Integrated Web Marketing Tidbits and Tips

A continuation of this post on integrated web marketing, with some interesting tidbits and tips:

  • 75 percent of viewers can’t remember a URL from a TV spot, so you need to make it easy to search for and find you once you’ve piqued their interest.
  • It makes sense to buy misspellings of keyword searches, too…these go really cheap. Also incorporate buzz words from TV spots.

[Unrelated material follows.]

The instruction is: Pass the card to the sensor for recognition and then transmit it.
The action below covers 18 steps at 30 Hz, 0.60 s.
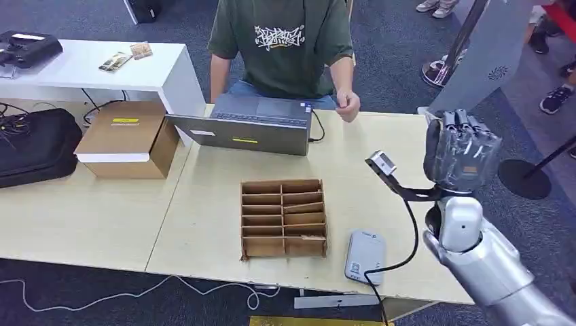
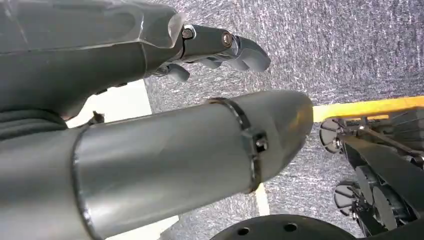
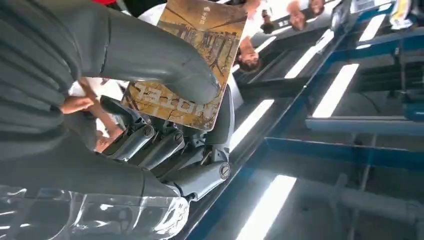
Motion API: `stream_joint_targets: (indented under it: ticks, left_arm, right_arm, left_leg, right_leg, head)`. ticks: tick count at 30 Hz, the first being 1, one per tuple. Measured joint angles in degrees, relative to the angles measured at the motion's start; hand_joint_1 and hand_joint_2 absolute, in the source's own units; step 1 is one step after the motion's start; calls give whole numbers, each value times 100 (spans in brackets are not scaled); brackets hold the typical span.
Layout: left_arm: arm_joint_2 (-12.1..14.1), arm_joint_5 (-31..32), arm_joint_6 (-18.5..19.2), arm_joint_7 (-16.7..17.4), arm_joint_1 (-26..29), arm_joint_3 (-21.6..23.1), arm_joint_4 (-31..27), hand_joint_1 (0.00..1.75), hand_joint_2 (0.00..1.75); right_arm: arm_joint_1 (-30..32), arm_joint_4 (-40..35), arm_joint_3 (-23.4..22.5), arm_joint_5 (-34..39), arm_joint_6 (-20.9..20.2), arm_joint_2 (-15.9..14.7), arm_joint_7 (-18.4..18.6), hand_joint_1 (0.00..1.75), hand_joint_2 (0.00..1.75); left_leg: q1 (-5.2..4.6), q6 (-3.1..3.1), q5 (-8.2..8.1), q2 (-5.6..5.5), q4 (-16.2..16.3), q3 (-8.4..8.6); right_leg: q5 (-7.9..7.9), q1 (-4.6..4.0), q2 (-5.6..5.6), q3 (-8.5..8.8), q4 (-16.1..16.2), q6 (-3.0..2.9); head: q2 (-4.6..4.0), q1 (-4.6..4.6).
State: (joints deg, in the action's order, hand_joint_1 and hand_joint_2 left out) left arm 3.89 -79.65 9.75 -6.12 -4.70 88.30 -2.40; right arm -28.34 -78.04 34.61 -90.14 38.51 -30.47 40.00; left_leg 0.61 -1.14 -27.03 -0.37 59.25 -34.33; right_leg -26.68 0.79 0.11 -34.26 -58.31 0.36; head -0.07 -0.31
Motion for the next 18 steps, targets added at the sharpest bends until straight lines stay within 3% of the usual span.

And if you bid on longer and more descriptive phrases the cost for each will be lower, too…and you’re more likely to get people who are more pre-qualified for your product or service.
  • Kristine pegged search engine share at 62 percent for Google, about 20 percent for Yahoo, perhaps 10 percent for MSN and minimal for Ask.com
  • One interesting idea used in the distilled spirits industry was buying keywords to drive searchers to an online news story about a given brand of vodka winning a NY Times taste test. Google won’t sell to hard liquor sites. So just because you buy the ads doesn’t mean you have to send the traffic directly to your site; you can send to a site that speaks favorably about you.
  • comScore has a panel of 2 million people worldwide who have agreed to be continuously and passively observed when they are on the net.
  • 83 percent of the sales impact of search is latent or offline. In other words, people may not buy right at that minute, but search does affect their eventual decisions.
  • 31 percent of internet users regularly delete cookies. You can get the comScore cookie deletion white paper here.
  • In calculating the ROI on search campaigns, you need to remember that for every $1 spent directly online, another $1.20 is spent latently online within the next 60 days, you should factor in $.40 for cookie deletion, and $4.00 for offline sales.
  • Incorporate keywords/creative supporting PR, viral, word of mouth efforts and regional events
  • Make images part of press releases, with appropriate tags
  • Closed captioning for video makes it searchable. You may want to put this text in the metadata.
  • The example Kristine gave for Engagement was Dexter on Showtime. Among other things, they created an on-line game. Fox did something similar with Drive, not a great show, but the director Twittered his comments and insights during the debut.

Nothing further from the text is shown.